Mas foi sol (neste caso, lua) de pouca dura. No entanto, 20 anos depois, as criaturas híbridas e peludas voltam a estar na ordem do dia e a dar de novo um ar da sua graça. E de entre os vários projectos que têm surgido (e do que ainda vem aí, aguarda-se "Cursed", revisão pós-moderna pela dupla de "Scream", Wes Craven e Kevin Williamson), podem já destacar-se dois novos pontos altos: o canadiano "Ginger Snaps" (2000), de John Fawcett, e o inglês "Dog Soldiers" (2002), de Neil Marshall.
Enquanto o primeiro opta por uma abordagem mais cerebral, o segundo inscreve-se numa linha de diversão pura. "Dog Soldiers" poderá não ser tão excêntrico, mas nem por isso é menos aliciante. Por outras palavras: estamos perante um divertidíssimo filme de lobisomens, entre os melhores exemplos do subgénero.
A culminar um trajecto bem sucedido pelos festivais do fantástico, a primeira obra de Neil Marshall foi exibida em competição no Fantasporto2003. No final da sessão, a salva de palmas que lhe tributaram não foi mais do que o simples reconhecimento da sua condição de objecto feito por fãs a pensar em fãs. De facto, o amor por um género tantas vezes menosprezado salta à vista e essa dedicação aos princípios fundamentais de um universo funciona como um dos seus aspectos mais agradáveis. Uma postura de "pureza" entusiasmante que ajuda a explicar o sucesso comercial (em Inglaterra, bateu o recorde de estreia para um filme de horror britânico, com sequela já em preparação).
O essencial da intriga pode ser resumido assim: soldados ingleses, em exercícios nas montanhas escocesas, encontram um inimigo bem diferente do esperado: encurralados numa casa no meio da floresta, têm de enfrentar uma matilha de lobisomens esfaimados. É óbvio que já vimos isto - um grupo preso num espaço fechado; lá fora, uma ameaça à solta - noutros lados. Bastará pensar em "Night of the Living Dead", de George Romero, ou "Assalto à 13ª Esquadra", de John Carpenter, duas influências maiores, embora o filme convoque várias outras, dentro e fora do terror: de um modo directo ou indirecto, mas sempre subtil, são citados "Aliens", "Evil Dead", "Estado de Guerra" ou "Cães de Palha", com os quais "Dog Soldiers" partilha motivos e situações.

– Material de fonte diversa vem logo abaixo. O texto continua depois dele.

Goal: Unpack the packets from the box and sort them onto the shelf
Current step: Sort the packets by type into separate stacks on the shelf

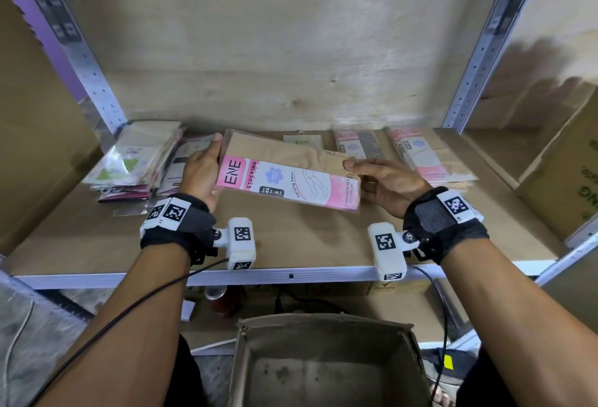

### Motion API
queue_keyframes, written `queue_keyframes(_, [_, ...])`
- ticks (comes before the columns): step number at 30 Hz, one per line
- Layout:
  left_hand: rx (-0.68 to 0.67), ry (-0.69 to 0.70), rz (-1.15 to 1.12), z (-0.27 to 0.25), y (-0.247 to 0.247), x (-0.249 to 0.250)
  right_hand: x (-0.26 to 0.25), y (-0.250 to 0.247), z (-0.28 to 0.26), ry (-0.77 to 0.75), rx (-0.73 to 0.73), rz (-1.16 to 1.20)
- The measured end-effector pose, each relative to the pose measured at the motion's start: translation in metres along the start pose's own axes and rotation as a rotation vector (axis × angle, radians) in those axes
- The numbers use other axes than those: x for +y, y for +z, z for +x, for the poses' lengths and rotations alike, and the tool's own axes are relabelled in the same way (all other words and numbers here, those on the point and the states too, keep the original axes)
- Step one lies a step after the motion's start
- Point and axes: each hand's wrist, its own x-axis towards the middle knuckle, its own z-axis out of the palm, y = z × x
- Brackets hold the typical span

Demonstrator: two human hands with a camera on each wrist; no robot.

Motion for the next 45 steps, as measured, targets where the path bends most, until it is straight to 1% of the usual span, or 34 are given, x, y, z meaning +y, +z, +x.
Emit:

Porém, nada disto serve de obstáculo, pois a grande virtude do filme consiste precisamente no engenho com que são manobrados códigos e convenções familiares. Ou seja, "Dog Soldiers" não reinventa nada, "apenas" consegue que tudo pareça fresco. Numa demonstração de inteligência, Marshall constrói personagens credíveis e humanas, para que da parte do espectador exista o necessário investimento emocional. De forma igualmente perspicaz, o realizador começa por deixar nas sombras os monstros, papões que se escondem no escuro, apostando na sugestão, para depois os "destapar" aos poucos.
Orgulhosamente "artesanal", esta história de "porquinhos" e "lobos maus" é série B sem tirar nem pôr: económica e directa, explorando ao máximo a claustrofobia do cenário e exibindo uma saudável recusa em levar-se demasiado a sério. Prova disso é o humor delicioso (por vezes, bem negro) que alivia a tensão: a dada altura, tripas que caem de uma barriga voltam ao sítio com a ajuda de supercola, e torneiras, panelas ou "flashes" fotográficos tornam-se armas inesperadas...
Com um ritmo trepidante (o próprio realizador assina a montagem ultradinâmica), uma montanha-russa destinada a fazer uivar de prazer os amantes do fantástico. Preparem as pratas, as próximas noites vão ser de lua cheia.